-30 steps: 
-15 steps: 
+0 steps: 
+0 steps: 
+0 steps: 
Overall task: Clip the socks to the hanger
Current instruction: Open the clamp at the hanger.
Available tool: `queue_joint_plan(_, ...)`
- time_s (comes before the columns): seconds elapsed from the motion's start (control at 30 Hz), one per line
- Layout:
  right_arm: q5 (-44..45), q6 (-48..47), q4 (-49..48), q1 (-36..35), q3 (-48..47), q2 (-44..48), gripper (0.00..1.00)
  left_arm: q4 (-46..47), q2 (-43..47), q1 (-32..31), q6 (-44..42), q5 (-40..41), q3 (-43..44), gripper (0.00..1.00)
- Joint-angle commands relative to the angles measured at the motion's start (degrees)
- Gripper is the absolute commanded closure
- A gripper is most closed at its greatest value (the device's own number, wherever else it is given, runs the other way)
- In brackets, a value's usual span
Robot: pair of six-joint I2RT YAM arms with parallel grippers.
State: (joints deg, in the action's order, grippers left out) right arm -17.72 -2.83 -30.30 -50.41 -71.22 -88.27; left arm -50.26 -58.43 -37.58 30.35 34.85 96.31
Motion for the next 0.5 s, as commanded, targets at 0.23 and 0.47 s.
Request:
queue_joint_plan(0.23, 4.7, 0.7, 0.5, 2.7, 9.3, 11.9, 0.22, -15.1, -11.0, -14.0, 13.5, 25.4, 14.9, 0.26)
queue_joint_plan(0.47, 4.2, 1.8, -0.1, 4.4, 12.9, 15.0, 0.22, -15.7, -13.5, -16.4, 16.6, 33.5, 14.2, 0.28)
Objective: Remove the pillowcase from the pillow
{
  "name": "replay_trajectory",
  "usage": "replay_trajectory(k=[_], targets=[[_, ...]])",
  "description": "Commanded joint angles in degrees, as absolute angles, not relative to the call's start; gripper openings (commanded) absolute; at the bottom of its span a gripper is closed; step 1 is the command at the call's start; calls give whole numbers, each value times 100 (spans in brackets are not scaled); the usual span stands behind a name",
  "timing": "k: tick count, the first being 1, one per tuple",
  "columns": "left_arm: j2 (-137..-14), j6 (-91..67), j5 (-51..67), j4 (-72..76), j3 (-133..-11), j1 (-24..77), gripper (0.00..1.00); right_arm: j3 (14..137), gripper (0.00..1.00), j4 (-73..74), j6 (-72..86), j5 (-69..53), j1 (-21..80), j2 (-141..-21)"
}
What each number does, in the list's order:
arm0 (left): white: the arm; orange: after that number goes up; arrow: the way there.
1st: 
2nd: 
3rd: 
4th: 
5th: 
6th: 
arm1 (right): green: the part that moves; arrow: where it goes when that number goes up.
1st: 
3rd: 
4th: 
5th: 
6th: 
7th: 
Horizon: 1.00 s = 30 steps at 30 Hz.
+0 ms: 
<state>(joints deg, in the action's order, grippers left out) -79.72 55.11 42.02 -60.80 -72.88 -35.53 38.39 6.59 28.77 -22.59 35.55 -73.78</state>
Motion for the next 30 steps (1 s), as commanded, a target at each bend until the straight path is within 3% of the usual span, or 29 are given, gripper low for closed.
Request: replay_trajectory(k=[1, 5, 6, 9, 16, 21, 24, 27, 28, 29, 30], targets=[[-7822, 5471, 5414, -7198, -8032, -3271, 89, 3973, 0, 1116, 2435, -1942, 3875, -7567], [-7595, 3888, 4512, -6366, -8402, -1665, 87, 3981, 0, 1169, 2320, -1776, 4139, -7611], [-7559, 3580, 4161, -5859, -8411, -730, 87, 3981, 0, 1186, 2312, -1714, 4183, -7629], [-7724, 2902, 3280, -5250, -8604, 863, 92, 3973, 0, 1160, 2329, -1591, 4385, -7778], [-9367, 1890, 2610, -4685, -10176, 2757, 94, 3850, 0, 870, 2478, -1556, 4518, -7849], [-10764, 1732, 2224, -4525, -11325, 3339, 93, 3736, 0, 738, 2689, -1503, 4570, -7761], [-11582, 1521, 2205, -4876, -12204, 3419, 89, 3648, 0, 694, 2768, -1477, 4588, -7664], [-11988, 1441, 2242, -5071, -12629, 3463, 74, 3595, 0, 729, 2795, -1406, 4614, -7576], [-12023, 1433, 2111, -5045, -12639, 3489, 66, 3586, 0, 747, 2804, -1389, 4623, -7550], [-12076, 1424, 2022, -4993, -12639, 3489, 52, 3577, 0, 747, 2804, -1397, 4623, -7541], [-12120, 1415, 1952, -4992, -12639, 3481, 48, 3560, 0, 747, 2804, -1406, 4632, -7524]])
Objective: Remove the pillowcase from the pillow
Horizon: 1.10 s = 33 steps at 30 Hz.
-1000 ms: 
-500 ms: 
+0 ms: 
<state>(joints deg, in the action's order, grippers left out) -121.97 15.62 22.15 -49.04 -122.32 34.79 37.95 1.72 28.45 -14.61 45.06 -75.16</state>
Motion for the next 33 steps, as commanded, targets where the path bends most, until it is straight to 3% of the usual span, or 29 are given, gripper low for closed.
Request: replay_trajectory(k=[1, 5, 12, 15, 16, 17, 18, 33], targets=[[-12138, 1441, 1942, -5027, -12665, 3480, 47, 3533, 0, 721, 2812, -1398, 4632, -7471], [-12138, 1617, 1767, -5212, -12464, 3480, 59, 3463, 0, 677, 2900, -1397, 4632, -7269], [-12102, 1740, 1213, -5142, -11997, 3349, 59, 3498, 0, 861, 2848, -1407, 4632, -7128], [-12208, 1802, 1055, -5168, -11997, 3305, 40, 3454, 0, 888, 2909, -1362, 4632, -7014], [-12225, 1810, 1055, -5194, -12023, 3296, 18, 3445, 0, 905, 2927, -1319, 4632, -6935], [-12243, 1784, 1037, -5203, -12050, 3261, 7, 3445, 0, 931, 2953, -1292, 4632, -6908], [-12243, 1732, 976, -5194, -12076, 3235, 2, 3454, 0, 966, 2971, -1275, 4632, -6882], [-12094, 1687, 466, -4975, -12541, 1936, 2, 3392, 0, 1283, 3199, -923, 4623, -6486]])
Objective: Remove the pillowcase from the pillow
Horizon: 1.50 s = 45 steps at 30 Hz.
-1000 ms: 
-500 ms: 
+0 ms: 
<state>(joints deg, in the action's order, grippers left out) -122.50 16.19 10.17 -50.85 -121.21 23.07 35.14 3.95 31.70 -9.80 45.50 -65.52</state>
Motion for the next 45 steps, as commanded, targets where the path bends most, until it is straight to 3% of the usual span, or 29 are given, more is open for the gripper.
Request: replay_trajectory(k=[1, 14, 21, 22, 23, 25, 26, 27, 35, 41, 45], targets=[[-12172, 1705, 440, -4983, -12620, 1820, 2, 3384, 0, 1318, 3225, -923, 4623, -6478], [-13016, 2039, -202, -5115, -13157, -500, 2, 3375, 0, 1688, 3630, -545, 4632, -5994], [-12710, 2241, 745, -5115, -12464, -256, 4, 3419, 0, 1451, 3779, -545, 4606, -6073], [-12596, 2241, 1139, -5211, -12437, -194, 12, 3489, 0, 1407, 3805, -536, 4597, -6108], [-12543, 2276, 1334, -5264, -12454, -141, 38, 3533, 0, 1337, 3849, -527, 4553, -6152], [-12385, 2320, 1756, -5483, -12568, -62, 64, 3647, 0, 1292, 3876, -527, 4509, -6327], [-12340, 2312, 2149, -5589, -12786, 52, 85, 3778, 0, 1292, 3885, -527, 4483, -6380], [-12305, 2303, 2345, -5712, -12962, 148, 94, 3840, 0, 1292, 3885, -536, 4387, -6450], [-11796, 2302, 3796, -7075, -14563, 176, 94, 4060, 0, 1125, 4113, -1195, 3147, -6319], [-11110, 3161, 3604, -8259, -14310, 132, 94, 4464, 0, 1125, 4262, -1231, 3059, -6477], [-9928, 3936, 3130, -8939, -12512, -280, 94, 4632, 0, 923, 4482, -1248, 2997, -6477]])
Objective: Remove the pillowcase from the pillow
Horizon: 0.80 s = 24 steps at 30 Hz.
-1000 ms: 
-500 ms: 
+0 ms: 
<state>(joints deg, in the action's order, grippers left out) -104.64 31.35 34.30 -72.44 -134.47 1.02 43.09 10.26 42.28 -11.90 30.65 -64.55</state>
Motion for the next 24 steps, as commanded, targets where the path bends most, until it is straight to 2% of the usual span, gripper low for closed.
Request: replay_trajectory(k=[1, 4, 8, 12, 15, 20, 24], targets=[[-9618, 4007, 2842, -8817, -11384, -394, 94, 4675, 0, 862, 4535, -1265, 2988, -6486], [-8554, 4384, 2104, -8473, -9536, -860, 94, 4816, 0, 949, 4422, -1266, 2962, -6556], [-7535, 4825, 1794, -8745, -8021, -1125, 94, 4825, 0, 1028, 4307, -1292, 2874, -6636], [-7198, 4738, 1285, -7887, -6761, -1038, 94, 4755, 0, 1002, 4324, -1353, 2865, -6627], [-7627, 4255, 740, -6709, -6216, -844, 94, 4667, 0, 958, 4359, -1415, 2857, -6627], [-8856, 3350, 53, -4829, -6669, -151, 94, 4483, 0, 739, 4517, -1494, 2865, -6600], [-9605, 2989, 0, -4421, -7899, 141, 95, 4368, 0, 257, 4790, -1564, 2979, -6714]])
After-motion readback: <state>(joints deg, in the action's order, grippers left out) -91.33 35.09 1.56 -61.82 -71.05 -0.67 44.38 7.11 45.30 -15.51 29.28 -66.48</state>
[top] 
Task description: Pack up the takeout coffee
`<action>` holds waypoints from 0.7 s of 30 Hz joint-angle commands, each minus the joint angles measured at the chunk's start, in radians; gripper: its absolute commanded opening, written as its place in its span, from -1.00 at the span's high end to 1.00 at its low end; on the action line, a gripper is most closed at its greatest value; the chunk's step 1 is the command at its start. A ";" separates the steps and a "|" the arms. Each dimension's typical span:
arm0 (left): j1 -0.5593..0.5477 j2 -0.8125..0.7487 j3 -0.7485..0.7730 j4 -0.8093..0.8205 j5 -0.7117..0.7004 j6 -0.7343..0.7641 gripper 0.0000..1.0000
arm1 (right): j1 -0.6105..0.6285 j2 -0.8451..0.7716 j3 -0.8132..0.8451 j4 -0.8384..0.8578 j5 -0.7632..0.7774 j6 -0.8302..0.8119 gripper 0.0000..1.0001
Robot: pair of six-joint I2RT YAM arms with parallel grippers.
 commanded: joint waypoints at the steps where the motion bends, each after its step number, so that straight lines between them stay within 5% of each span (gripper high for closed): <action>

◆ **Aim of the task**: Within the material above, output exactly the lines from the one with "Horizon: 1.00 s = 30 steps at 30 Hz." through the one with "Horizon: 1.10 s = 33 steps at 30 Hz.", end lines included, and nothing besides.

◆ **Task solution**:
Horizon: 1.00 s = 30 steps at 30 Hz.
+0 ms: 
<state>(joints deg, in the action's order, grippers left out) -79.72 55.11 42.02 -60.80 -72.88 -35.53 38.39 6.59 28.77 -22.59 35.55 -73.78</state>
Motion for the next 30 steps (1 s), as commanded, a target at each bend until the straight path is within 3% of the usual span, or 29 are given, gripper low for closed.
Request: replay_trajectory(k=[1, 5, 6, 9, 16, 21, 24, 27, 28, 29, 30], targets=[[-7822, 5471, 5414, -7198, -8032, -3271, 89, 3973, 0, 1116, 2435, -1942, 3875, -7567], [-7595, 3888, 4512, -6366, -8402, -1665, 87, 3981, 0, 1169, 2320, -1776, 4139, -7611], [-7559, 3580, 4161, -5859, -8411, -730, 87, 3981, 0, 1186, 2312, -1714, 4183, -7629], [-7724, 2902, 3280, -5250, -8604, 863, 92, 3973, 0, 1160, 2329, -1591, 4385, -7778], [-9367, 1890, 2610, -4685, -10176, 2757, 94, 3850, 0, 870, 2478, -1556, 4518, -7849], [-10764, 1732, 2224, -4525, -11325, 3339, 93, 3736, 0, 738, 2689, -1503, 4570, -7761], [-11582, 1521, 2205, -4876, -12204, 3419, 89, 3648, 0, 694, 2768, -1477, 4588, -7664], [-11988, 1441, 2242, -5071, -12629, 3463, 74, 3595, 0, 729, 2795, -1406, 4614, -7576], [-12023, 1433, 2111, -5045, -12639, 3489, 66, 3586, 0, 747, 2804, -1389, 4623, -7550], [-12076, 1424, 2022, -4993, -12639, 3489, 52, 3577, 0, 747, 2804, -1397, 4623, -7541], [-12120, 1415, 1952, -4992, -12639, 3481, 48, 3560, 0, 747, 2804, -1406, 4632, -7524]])
Objective: Remove the pillowcase from the pillow
Horizon: 1.10 s = 33 steps at 30 Hz.

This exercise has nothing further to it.